The students at Marri Grove Primary School in Byford were one of the many schools across the state to take part in National Tree Day.
The event aims to teach students to learn about the important role of nature and working together to care for and protect the environment.
Despite last week’s bout of rain and cold weather, Marri Grove students planted trees native to WA.
Coordinator Jodi Voute said students were encouraged to look after the environment.
“We taught the students about keeping the area beautiful,” she said.
“It was a great community effort.”
Ms Voute said the school had decided to combine NAIDOC Week with National Tree Day.
“NAIDOC Week happened when the students were on their break,” she said.

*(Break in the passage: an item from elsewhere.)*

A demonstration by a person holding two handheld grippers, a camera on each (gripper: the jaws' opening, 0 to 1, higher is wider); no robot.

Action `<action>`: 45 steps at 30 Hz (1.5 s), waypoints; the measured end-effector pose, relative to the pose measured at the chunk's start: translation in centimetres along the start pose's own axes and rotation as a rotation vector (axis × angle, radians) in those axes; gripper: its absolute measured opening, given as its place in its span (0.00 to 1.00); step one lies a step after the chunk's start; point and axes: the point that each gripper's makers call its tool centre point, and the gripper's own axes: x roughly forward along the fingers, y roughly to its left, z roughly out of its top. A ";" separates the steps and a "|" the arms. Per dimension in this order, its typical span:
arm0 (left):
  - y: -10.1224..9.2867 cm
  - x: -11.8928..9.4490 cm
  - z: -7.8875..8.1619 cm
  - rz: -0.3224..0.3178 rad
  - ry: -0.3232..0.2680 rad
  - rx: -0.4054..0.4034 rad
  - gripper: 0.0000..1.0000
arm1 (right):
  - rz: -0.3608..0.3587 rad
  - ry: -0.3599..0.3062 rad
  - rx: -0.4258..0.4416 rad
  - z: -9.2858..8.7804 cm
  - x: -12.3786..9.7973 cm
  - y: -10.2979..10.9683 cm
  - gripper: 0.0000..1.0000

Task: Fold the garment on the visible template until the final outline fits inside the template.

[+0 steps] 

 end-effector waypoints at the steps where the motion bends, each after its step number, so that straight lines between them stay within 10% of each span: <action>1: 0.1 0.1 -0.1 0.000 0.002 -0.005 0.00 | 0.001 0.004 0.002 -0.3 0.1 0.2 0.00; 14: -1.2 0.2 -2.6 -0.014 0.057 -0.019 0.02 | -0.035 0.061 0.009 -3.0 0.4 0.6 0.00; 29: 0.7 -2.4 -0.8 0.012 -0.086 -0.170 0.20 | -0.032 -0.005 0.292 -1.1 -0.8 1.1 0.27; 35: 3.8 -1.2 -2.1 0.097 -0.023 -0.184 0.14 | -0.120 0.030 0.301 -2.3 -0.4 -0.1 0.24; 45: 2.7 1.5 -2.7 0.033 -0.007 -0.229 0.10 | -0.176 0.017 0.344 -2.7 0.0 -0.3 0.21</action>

“We waited until they got back to school and combined both celebrations.
“We taught them about plants and trees with a focus on Indigenous and native plants.”

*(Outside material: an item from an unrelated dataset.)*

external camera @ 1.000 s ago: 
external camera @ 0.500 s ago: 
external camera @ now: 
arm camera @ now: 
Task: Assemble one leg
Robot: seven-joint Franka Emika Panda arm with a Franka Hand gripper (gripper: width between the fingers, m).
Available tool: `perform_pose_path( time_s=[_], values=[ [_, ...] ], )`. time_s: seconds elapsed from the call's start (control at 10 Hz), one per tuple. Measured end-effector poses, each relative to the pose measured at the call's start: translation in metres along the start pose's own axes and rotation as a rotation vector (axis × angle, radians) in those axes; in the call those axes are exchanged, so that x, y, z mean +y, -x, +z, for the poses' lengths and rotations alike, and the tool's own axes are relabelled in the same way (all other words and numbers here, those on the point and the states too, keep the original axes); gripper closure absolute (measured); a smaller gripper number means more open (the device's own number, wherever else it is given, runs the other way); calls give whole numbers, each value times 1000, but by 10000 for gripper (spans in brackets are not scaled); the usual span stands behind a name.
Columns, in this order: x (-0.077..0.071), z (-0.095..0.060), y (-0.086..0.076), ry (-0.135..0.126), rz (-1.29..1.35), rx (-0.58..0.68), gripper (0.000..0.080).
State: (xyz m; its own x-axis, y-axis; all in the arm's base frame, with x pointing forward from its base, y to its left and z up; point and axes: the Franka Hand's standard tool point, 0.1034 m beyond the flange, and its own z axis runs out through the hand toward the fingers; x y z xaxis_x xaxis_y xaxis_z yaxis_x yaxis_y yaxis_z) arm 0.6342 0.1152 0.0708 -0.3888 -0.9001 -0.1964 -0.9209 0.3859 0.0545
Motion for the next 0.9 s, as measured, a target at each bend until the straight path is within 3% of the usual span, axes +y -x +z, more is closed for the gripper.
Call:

More than 2500 schools get involved in the event and it is Australia’s biggest community tree planting and nature care event.
National Tree Day manager Debbie Agnew said National Tree Day had been running since 1996 and was a fun and exciting way for students to have an authentic nature experience.
She said this years theme of ‘be inspired it’s our nature’ highlighted how nature ignites inspiration, creativity and purpose as well as offering significant health and well being benefits.
“Research shows that students who take part in outdoor learning programs develop key skills like emotional intelligence, grit or resilience and problem solving,” she said.
“They also perform better in reading, writing, maths and science with 77 per cent of teachers reporting students improvement in standardised tests.”
Ms Agnew said time spent in nature also reduced stress and enhanced concentration and creativity.